What the task asks>
All of the data needs to come back exactly as written.

Input data>
*** Begin section ***
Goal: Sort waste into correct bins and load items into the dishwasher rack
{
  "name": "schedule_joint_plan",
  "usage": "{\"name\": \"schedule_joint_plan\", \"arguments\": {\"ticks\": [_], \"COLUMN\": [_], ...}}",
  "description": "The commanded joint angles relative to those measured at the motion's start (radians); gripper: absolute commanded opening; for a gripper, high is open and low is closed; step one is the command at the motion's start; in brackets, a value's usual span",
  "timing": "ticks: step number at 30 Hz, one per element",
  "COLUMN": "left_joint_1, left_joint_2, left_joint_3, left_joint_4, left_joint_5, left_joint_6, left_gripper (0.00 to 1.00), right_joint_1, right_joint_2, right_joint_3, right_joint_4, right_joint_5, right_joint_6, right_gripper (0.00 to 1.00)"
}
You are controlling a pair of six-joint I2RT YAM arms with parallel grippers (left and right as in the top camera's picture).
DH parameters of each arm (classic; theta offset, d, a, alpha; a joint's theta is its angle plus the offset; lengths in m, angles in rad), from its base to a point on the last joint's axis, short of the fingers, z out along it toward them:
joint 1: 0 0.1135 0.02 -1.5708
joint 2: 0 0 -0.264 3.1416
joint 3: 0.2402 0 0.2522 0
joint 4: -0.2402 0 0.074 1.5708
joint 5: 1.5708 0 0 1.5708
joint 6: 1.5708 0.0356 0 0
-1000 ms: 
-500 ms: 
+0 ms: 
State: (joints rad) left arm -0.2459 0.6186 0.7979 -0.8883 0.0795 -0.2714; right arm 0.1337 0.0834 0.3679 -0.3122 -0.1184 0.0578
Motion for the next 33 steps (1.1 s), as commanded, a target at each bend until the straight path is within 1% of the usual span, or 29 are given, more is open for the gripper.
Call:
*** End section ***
Task solution>
Goal: Sort waste into correct bins and load items into the dishwasher rack
{
  "name": "schedule_joint_plan",
  "usage": "{\"name\": \"schedule_joint_plan\", \"arguments\": {\"ticks\": [_], \"COLUMN\": [_], ...}}",
  "description": "The commanded joint angles relative to those measured at the motion's start (radians); gripper: absolute commanded opening; for a gripper, high is open and low is closed; step one is the command at the motion's start; in brackets, a value's usual span",
  "timing": "ticks: step number at 30 Hz, one per element",
  "COLUMN": "left_joint_1, left_joint_2, left_joint_3, left_joint_4, left_joint_5, left_joint_6, left_gripper (0.00 to 1.00), right_joint_1, right_joint_2, right_joint_3, right_joint_4, right_joint_5, right_joint_6, right_gripper (0.00 to 1.00)"
}
You are controlling a pair of six-joint I2RT YAM arms with parallel grippers (left and right as in the top camera's picture).
DH parameters of each arm (classic; theta offset, d, a, alpha; a joint's theta is its angle plus the offset; lengths in m, angles in rad), from its base to a point on the last joint's axis, short of the fingers, z out along it toward them:
joint 1: 0 0.1135 0.02 -1.5708
joint 2: 0 0 -0.264 3.1416
joint 3: 0.2402 0 0.2522 0
joint 4: -0.2402 0 0.074 1.5708
joint 5: 1.5708 0 0 1.5708
joint 6: 1.5708 0.0356 0 0
-1000 ms: 
-500 ms: 
+0 ms: 
State: (joints rad) left arm -0.2459 0.6186 0.7979 -0.8883 0.0795 -0.2714; right arm 0.1337 0.0834 0.3679 -0.3122 -0.1184 0.0578
Motion for the next 33 steps (1.1 s), as commanded, a target at each bend until the straight path is within 1% of the usual span, or 29 are given, more is open for the gripper.
Call:

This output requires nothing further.